### Work task
Every line of the material must be reproduced exactly.

[Start of Attachment]

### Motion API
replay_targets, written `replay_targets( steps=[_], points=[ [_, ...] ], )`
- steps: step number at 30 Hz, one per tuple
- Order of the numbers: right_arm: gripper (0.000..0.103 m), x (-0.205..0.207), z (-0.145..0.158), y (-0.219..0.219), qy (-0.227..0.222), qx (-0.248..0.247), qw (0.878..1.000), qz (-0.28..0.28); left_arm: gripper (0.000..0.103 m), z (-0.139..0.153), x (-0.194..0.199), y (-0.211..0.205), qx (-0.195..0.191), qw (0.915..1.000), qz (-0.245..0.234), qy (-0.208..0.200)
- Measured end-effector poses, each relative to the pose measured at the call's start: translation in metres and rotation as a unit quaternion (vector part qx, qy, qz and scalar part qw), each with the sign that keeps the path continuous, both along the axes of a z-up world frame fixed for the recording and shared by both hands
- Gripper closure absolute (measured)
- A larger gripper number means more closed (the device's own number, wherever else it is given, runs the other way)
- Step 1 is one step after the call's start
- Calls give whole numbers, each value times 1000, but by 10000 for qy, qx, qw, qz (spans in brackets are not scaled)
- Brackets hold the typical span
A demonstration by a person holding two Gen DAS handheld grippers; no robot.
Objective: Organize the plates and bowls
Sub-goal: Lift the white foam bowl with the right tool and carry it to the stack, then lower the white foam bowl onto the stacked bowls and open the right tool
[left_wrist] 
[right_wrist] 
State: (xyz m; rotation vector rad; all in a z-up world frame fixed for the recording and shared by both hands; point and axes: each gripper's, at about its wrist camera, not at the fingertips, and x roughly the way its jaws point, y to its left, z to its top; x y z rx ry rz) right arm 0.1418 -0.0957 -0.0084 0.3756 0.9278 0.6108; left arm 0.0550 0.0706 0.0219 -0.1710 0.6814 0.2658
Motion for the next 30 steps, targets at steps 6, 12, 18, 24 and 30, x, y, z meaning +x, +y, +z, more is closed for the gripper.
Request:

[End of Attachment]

### Answer to the exercise
### Motion API
replay_targets, written `replay_targets( steps=[_], points=[ [_, ...] ], )`
- steps: step number at 30 Hz, one per tuple
- Order of the numbers: right_arm: gripper (0.000..0.103 m), x (-0.205..0.207), z (-0.145..0.158), y (-0.219..0.219), qy (-0.227..0.222), qx (-0.248..0.247), qw (0.878..1.000), qz (-0.28..0.28); left_arm: gripper (0.000..0.103 m), z (-0.139..0.153), x (-0.194..0.199), y (-0.211..0.205), qx (-0.195..0.191), qw (0.915..1.000), qz (-0.245..0.234), qy (-0.208..0.200)
- Measured end-effector poses, each relative to the pose measured at the call's start: translation in metres and rotation as a unit quaternion (vector part qx, qy, qz and scalar part qw), each with the sign that keeps the path continuous, both along the axes of a z-up world frame fixed for the recording and shared by both hands
- Gripper closure absolute (measured)
- A larger gripper number means more closed (the device's own number, wherever else it is given, runs the other way)
- Step 1 is one step after the call's start
- Calls give whole numbers, each value times 1000, but by 10000 for qy, qx, qw, qz (spans in brackets are not scaled)
- Brackets hold the typical span
A demonstration by a person holding two Gen DAS handheld grippers; no robot.
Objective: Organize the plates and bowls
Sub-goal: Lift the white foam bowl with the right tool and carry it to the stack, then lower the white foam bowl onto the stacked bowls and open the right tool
[left_wrist] 
[right_wrist] 
State: (xyz m; rotation vector rad; all in a z-up world frame fixed for the recording and shared by both hands; point and axes: each gripper's, at about its wrist camera, not at the fingertips, and x roughly the way its jaws point, y to its left, z to its top; x y z rx ry rz) right arm 0.1418 -0.0957 -0.0084 0.3756 0.9278 0.6108; left arm 0.0550 0.0706 0.0219 -0.1710 0.6814 0.2658
Motion for the next 30 steps, targets at steps 6, 12, 18, 24 and 30, x, y, z meaning +x, +y, +z, more is closed for the gripper.
Request:

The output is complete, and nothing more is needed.